This year, The U.S. Congress is looking into reauthorizing Section 702 of the Foreign Intelligence Surveillance Act. The Act permits the Government to collect communications of specific foreign individuals physically outside the United States. 702 is used to protect Americans against terrorism, espionage, and cyberattacks. To date, however, one crucial benefit of 702 collections has been overlooked – how 702 information helps prevent sensitive U.S. technology from ending up in the hands of such adversaries as Russia and the People’s Republic of China. If not reauthorized, the Act will lapse in December.
For 2023, the Annual Threat Assessment report leads with the threat posed by nation-state actors: China, Russia, Iran, and North Korea, especially given their relentless push to use advances in technology to surpass U.S. militarily.
Such technologies as hypersonics, quantum computing, and artificial intelligence have the potential to reshape the geopolitical landscape. Quantum computing, for example, will enable the country that develops the technology first to create unbreakable encryption and potentially break all existing encryption, revealing the world’s most sensitive national security communications.
Efforts to combat threats depend on access to information obtained on adversaries, including information collected thanks to Section 702. Specific 702-derived information has been used to disrupt illicit procurement networks, select companies for end-use checks overseas, and inform licensing processes. It has also been used to prevent adversaries from obtaining desired technologies and to add foreign parties to our Entity List.

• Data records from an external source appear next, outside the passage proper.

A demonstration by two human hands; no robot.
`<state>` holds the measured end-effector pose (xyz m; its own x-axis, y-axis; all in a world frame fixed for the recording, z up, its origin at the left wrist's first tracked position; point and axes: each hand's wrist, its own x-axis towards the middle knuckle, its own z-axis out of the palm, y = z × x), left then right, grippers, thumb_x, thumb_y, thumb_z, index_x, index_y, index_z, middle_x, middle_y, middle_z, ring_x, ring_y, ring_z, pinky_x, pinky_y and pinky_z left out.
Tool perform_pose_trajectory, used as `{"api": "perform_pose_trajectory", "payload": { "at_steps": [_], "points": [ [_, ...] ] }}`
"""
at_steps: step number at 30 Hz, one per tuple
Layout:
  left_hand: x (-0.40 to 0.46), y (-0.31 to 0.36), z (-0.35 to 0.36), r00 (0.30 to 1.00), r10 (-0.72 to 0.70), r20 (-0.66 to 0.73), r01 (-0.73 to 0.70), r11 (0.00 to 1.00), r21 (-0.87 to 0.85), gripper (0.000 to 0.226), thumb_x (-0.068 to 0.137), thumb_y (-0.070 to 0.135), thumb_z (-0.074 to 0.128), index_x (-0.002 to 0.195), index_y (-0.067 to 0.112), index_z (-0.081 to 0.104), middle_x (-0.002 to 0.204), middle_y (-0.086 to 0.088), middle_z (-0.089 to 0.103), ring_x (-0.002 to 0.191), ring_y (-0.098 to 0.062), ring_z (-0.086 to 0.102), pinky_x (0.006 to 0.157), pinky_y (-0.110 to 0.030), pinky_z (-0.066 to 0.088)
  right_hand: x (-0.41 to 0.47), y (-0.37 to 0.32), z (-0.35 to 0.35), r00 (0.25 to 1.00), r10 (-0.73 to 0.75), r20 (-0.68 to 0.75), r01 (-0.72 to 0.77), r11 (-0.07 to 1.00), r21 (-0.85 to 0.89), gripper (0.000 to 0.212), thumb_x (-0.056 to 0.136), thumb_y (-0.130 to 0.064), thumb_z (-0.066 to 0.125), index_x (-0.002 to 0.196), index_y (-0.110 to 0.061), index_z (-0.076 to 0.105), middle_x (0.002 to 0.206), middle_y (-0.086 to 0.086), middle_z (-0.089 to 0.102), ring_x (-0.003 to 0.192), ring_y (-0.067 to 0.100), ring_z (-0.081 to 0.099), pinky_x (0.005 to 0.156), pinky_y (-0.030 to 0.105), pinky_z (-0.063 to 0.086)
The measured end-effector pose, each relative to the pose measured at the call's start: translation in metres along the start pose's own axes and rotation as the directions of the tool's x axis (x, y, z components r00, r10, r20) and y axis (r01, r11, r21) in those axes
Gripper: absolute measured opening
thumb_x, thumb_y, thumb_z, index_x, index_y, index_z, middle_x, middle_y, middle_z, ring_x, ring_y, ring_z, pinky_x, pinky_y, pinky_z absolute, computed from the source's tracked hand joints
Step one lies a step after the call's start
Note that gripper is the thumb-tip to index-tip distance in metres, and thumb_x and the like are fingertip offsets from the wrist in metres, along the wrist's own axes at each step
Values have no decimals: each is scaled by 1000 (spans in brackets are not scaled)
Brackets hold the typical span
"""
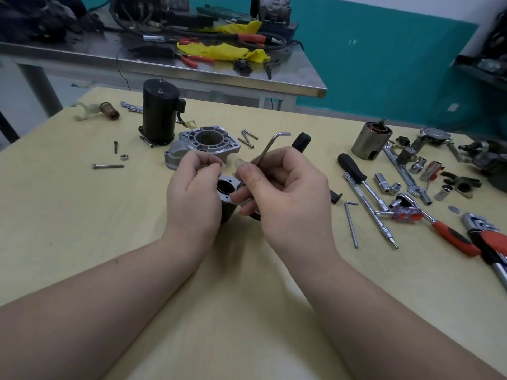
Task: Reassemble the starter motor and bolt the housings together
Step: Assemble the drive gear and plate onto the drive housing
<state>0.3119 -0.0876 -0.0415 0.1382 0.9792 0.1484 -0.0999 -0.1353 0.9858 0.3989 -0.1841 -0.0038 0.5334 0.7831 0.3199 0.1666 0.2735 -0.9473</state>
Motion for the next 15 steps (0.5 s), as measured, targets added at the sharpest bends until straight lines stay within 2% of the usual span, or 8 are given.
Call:
{"api": "perform_pose_trajectory", "payload": {
  "at_steps": [3, 5, 8, 12, 14, 15],
  "points": [
    [1, 0, 0, 1000, -18, -4, 18, 1000, -20, 11, 87, 26, 57, 82, 28, 67, 78, 15, 64, 80, -4, 59, 75, -35, 47, 0, -2, -1, 998, -20, 65, 19, 1000, 4, 19, 104, -8, 64, 110, -26, 67, 83, 0, 76, 69, 18, 76, 56, 23, 56],
    [1, -1, 0, 1000, -8, -6, 8, 1000, -23, 12, 87, 26, 58, 81, 29, 67, 77, 16, 65, 79, -3, 59, 73, -31, 47, 1, -2, -2, 996, -29, 86, 31, 999, -23, 21, 105, -6, 60, 103, -24, 70, 84, 2, 75, 69, 18, 75, 55, 23, 56],
    [1, -1, 1, 1000, 4, -6, -4, 1000, -26, 12, 87, 25, 58, 80, 29, 67, 76, 16, 65, 78, -2, 59, 68, -21, 47, 3, 0, -2, 999, -14, 49, 16, 999, -50, 15, 102, -5, 65, 93, -16, 69, 79, 6, 75, 64, 21, 75, 52, 25, 55],
    [1, 0, 1, 1000, 0, -2, 0, 1000, -15, 11, 86, 27, 58, 81, 29, 67, 82, 12, 67, 89, -11, 61, 79, -36, 49, 4, 3, 0, 1000, -12, 8, 13, 999, -40, 14, 99, -8, 71, 87, -14, 66, 74, 10, 73, 62, 23, 75, 50, 26, 56],
    [1, -1, 1, 1000, -6, 1, 6, 1000, -19, 11, 86, 27, 57, 81, 29, 68, 81, 13, 66, 86, -9, 60, 78, -37, 48, 4, 4, 0, 1000, -29, 11, 30, 999, -26, 12, 98, -7, 71, 96, -16, 64, 77, 9, 73, 62, 22, 76, 51, 26, 57],
    [1, -1, 1, 1000, -9, 1, 9, 1000, -20, 12, 86, 28, 57, 81, 30, 68, 79, 14, 65, 83, -7, 59, 77, -36, 47, 4, 4, 0, 999, -37, 6, 37, 999, -21, 18, 98, -6, 71, 106, -20, 61, 78, 8, 73, 63, 22, 76, 52, 27, 58]
  ]
}}
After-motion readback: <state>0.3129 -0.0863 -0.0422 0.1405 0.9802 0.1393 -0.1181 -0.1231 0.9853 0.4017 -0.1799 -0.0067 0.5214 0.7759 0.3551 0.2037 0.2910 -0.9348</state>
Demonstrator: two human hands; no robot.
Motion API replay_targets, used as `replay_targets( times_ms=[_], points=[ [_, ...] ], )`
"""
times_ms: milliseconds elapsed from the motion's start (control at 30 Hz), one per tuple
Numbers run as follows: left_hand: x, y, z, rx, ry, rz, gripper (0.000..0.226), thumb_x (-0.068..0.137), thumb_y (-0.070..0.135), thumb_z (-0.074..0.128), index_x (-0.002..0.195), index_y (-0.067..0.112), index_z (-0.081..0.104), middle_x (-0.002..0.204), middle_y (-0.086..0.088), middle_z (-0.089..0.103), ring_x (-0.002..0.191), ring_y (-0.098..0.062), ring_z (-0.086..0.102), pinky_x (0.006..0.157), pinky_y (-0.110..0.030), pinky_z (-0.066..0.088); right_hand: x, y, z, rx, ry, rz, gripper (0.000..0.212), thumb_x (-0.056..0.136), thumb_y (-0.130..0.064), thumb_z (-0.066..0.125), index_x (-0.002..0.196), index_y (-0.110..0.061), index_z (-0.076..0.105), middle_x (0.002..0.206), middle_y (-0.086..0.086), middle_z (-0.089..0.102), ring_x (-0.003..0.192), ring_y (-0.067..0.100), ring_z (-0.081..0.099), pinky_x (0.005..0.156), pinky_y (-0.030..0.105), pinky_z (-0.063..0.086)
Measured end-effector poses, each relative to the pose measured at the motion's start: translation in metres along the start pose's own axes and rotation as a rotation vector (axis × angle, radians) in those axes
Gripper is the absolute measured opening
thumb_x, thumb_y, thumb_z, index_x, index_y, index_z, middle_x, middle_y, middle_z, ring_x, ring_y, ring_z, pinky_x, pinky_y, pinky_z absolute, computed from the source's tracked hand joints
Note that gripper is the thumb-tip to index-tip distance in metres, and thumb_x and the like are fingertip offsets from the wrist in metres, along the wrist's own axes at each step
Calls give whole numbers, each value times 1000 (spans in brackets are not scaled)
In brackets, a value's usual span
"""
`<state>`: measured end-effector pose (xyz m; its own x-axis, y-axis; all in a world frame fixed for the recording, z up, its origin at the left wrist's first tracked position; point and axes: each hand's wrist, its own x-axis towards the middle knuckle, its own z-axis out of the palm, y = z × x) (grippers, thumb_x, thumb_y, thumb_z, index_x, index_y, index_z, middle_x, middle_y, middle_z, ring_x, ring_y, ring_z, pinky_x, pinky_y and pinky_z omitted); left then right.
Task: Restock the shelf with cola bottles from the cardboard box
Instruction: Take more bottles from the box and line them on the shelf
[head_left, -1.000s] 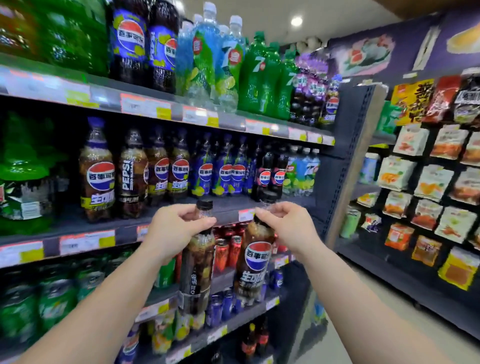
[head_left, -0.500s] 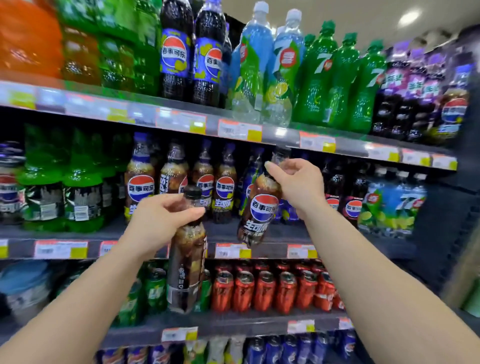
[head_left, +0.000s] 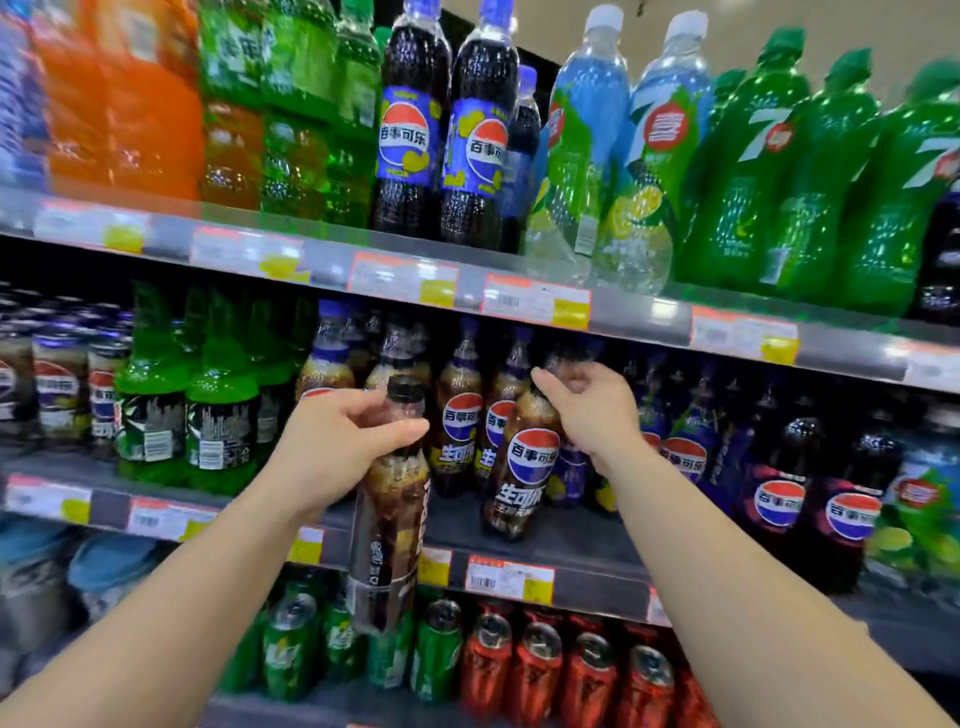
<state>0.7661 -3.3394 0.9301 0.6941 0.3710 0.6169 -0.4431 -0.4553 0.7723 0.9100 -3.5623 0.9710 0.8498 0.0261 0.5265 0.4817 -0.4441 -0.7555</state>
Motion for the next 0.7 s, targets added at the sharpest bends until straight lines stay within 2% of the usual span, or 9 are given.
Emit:
replay_targets(
  times_ms=[67,167,233,300,367,433,567,633,700],
  points=[
    [7,4,5,2,11,19,19,65,32,85,57,35,67,55,22,62,53,10,52,52,-3,39,11,2,3,-11,-59,-14,53,76,-57,68,109,-15,67,102,2,71,89,17,65,74,28,48],
    [18,16,14,-1,57,28,25,67,30,84,52,31,63,54,17,58,53,5,47,50,-5,37,19,5,8,10,-101,-19,44,72,-61,68,96,-24,65,92,-6,71,86,15,67,75,31,53],
    [28,25,21,-22,66,24,13,68,31,83,69,24,72,63,16,65,58,4,53,58,-8,41,19,6,10,15,-110,-25,42,69,-65,67,91,-29,63,85,-13,69,84,13,66,70,30,51],
    [35,37,29,-23,81,48,19,71,31,81,83,17,75,72,13,69,63,3,57,63,-12,43,18,6,12,22,-134,-28,48,64,-71,64,91,-31,63,85,-14,70,83,12,67,73,33,54],
    [41,48,38,-34,86,94,6,74,26,78,76,21,74,65,15,69,58,6,56,58,-9,42,18,5,13,45,-162,-38,57,58,-74,62,94,-30,65,88,-11,71,84,13,68,79,38,56],
    [44,54,45,-9,79,130,6,76,25,77,74,21,74,66,13,70,59,4,57,58,-10,44,15,5,14,80,-178,-45,62,53,-76,60,93,-30,65,88,-10,72,84,12,68,81,40,57],
    [38,45,59,68,-40,173,12,79,24,74,91,26,75,81,18,74,73,6,63,69,-10,47,5,13,12,126,-188,-50,50,54,-74,61,89,-38,61,90,-11,72,86,10,68,84,40,56],
    [36,35,64,83,-30,136,17,80,25,73,97,26,74,85,19,74,80,6,65,74,-12,47,-2,21,11,145,-194,-37,50,61,-68,65,99,-36,62,90,-13,69,87,9,67,84,38,55],
    [37,27,65,85,1,72,19,79,30,74,97,25,74,86,18,73,81,5,65,75,-14,47,-8,29,9,171,-202,-7,59,69,-62,69,115,-26,61,93,-16,66,89,5,64,80,29,52]
  ],
)
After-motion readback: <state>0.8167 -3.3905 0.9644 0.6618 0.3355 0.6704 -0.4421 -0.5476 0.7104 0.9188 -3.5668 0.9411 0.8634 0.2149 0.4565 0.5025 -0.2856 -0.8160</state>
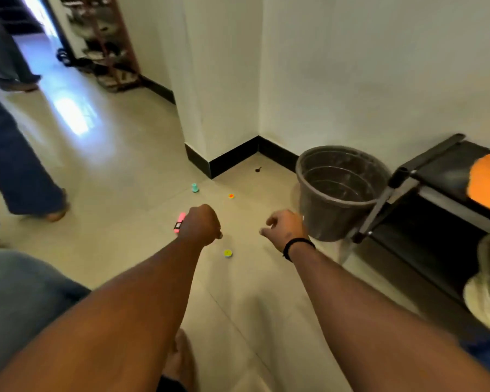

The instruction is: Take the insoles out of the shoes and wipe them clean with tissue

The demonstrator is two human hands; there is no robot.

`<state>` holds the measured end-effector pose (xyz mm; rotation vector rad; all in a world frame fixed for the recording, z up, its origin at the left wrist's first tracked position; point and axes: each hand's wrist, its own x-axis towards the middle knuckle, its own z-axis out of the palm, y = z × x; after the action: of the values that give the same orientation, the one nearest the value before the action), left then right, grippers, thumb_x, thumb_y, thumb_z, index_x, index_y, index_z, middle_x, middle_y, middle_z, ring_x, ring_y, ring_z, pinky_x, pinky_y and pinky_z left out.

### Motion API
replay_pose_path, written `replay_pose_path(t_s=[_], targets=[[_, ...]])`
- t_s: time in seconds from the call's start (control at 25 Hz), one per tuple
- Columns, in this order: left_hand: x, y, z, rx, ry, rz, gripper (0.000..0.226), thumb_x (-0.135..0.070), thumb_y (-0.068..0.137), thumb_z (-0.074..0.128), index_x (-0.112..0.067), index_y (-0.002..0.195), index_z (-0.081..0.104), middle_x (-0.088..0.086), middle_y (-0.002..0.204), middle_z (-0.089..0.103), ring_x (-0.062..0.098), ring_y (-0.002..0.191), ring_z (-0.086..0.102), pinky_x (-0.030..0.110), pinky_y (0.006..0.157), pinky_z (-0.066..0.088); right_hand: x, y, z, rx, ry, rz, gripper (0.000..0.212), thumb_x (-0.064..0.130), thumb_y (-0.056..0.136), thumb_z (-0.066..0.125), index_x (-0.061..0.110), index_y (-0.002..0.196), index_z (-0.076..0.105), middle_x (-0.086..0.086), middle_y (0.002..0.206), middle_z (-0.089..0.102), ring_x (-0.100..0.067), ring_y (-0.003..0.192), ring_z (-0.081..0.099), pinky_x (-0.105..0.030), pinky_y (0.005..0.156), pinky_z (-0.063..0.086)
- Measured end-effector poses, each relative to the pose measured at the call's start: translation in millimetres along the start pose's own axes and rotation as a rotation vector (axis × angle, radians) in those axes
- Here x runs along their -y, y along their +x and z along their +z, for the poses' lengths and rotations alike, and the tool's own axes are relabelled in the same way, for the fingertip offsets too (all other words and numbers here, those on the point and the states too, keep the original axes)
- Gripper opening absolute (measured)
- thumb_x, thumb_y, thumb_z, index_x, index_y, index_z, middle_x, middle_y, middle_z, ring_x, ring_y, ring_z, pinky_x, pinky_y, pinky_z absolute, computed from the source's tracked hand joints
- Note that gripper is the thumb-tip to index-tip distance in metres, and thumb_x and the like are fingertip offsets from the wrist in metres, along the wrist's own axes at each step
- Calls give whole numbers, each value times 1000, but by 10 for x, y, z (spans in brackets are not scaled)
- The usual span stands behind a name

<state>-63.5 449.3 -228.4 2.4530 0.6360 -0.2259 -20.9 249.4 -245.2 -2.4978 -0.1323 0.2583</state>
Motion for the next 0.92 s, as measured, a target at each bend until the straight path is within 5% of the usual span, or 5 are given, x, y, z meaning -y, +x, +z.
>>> replay_pose_path(t_s=[0.2, 0.4, 0.56, 0.76, 0.92], targets=[[807, 348, 617, -235, -237, -365, 33, -12, 78, 83, -5, 109, 71, 14, 112, 70, 32, 106, 66, 31, 82, 50, -310, 365, 1093, 168, 147, 144, 48, 31, 79, 80, 16, 121, 65, -8, 122, 63, -23, 110, 62, -30, 94, 51], [748, 673, 1307, -99, -192, -123, 74, -35, 76, 86, -20, 142, 55, 7, 131, 55, 24, 115, 62, 35, 95, 50, -438, 597, 1616, 111, -37, 40, 41, 15, 93, 55, 17, 133, 54, -4, 133, 43, -23, 121, 47, -32, 98, 47], [711, 857, 1582, -36, -73, -49, 54, -31, 83, 80, -18, 133, 64, 4, 125, 54, 25, 112, 59, 27, 92, 44, -661, 1063, 1497, -158, -233, 4, 50, 13, 88, 55, 19, 138, 48, -6, 150, 25, -31, 128, 32, -38, 101, 45], [713, 1017, 1572, -76, -77, -70, 22, -19, 85, 75, -10, 106, 75, 9, 111, 64, 28, 101, 64, 27, 81, 45, -814, 1703, 1154, 2, -542, -113, 70, 0, 82, 53, 20, 147, 33, -8, 160, 8, -40, 139, 20, -43, 104, 43], [572, 1055, 1604, -91, -139, -66, 20, -12, 81, 71, -10, 100, 77, 10, 107, 70, 27, 96, 67, 27, 81, 49, -806, 1871, 1014, 206, -573, -103, 45, -10, 84, 48, 5, 127, 52, -16, 138, 37, -39, 124, 42, -43, 96, 49]])
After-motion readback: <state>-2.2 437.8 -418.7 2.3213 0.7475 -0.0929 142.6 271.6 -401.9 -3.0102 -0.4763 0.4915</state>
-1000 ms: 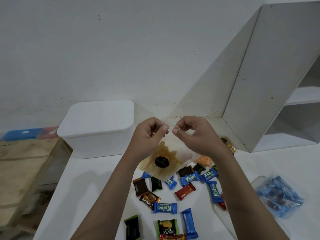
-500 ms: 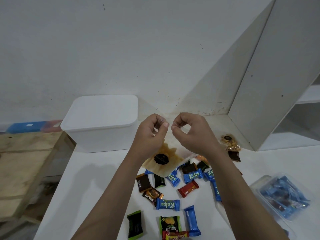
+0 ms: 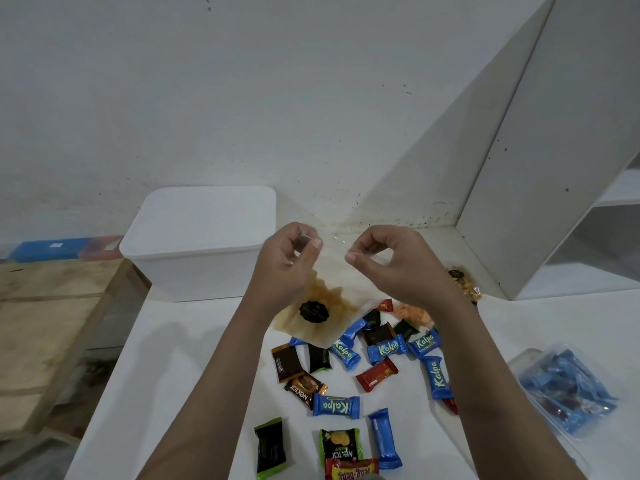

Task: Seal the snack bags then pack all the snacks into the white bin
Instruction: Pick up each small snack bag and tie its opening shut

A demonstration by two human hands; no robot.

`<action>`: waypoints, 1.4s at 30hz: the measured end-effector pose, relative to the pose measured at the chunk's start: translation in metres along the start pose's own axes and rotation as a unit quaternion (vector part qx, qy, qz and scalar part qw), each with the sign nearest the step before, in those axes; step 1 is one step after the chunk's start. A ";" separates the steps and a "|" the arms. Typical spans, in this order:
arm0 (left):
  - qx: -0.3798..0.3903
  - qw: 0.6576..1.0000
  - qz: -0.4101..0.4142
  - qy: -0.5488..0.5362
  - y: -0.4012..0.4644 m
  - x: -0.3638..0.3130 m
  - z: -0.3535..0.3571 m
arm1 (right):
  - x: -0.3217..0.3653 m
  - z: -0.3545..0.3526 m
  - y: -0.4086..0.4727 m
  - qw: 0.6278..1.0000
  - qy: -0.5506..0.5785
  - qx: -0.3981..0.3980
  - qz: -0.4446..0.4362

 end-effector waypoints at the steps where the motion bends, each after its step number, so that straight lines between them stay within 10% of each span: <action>1: -0.006 1.000 0.002 -0.015 0.000 -0.001 -0.005 | -0.002 -0.004 -0.001 1.000 0.007 -0.007 0.003; 42: 0.038 0.997 -0.015 -0.066 0.001 -0.012 0.014 | 0.018 -0.011 -0.009 0.995 -0.080 -0.005 -0.061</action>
Point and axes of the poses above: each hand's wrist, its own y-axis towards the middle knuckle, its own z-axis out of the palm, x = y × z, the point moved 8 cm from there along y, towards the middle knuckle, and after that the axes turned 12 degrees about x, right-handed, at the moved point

This year, a Disruptive Technology Strike Force was created to target illicit actors, protect supply chains, and prevent critical technology from being acquired by authoritarian regimes and hostile nation-states. The first five cases involved a wide range of technology exploitation efforts, from alleged procurement networks created to help the Russian military and intelligence services obtain sensitive U.S. technology to defendants allegedly stealing source code from U.S. technology companies to market it to Chinese competitors.
Congress will hear from stakeholders on how best to strike a proper balance that protects legitimate privacy interests while permitting appropriate use of 702 to protect national security.